Si, pour l'amour de toi, j'en viens à penser comme tu penses,
ils me confondront! (c)
- (PHÈDRE) : Qui sont ces gens-là? et où as-tu pu entendre
un langage supérieur à celui-là? - (SOCRATE) : Sur-le-champ,
comme cela, je ne suis pas, vois-tu, en état de te répondre,
mais il est clair que j'en ai entendu! La belle Sapho peut-être,
ou le sage Anacréon, peut-être aussi certains
prosateurs? En foi de quoi est-ce donc que je le dis?
Le coeur plein à déborder, sans que je sache comment
cela s'est fait, j'éprouve, divin ami, le sentiment d'être
capable éventuellement, en parallèle avec ce qu'a dit
Lysias, de dire d'autres choses, et qui ne soient pas pires.
Or ce n'est pas par moi-même, au moins, que j'ai eu
l'idée de ces choses, je le sais fort bien, étant, en moi-même,
conscient de mon ignorance.
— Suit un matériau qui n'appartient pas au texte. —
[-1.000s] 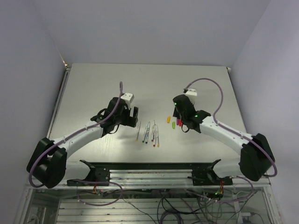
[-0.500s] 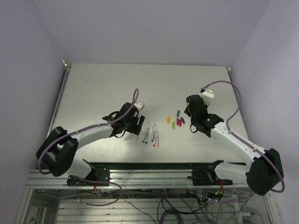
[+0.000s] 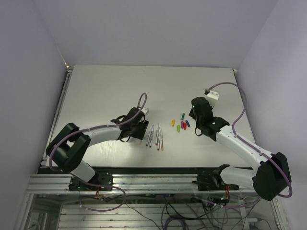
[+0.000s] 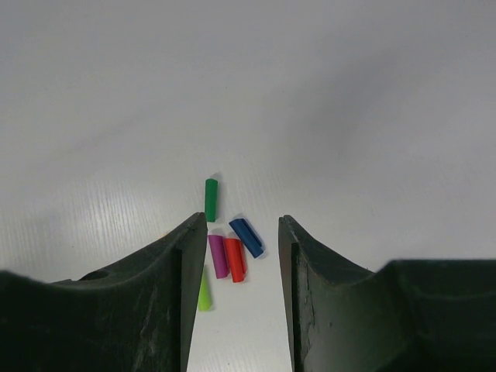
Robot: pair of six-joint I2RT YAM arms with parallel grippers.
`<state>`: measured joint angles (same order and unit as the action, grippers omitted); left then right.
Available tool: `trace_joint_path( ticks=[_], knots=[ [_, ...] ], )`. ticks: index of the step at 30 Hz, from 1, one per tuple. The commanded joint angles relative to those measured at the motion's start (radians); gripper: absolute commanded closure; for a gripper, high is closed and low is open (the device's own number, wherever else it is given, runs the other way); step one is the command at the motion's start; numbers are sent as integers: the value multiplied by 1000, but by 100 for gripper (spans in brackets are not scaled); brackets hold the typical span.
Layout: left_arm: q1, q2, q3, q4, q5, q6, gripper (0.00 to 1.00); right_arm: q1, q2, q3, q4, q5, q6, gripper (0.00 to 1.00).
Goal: Insert the pens into the pen caps
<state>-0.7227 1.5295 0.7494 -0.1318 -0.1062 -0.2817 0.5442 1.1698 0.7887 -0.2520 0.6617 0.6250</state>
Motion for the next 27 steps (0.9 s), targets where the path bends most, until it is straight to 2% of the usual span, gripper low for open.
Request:
trace_joint_path(
  ticks=[1,8,13,21,27],
  knots=[
    [-16,36,35,46,-26,-4,31,-4,-11,-13,30,5,-21,58],
    [-28,78,54,17,-59,-3,32,-5,-10,-17,30,5,-5,58],
    [-30,104,80,-90,-113,-42,39,-6,-11,-16,29,19,-7,58],
    [-48,167,114,-206,-94,-112,46,-8,-5,-9,25,36,-5,58],
    [-92,166,111,-286,-60,-180,48,-10,-10,9,11,52,-6,58]
  ],
)
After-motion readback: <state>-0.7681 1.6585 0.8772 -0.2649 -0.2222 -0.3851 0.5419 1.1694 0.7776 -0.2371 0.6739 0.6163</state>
Reste donc, me
semble-t-il, (d) qu'à des sources étrangères je me sois,
par l'oreille, empli quelque part, comme s'emplit un
vase; mais, en revanche, dans quelles conditions l'ai-je
entendu et de quelles personnes? voilà justement ce
que m'a fait oublier ma nonchalance d'esprit! - (PHÈDRE) :
Eh bien! ô le meilleur des hommes, tu viens de parler
on ne peut mieux, car, de quelles personnes et dans
quelles conditions tu l'as entendu, ce n'est pas du tout
ce que je te demande de me dire! Mais, cela même que
tu dis, fais-le : tu as promis de dire d'autres choses que
celles de mon cahier, qui leur seraient supérieures,
qui, aussi bien, ne seraient pas moins abondantes, et
en t'abstenant de reprendre celles-ci. De mon côté,
pareil aux neuf Archontes, à toi, je te promets de faire
offrande à Delphes (e) d'une effigie en or, de grandeur
identique, non pas seulement de moi, mais de toi aussi"!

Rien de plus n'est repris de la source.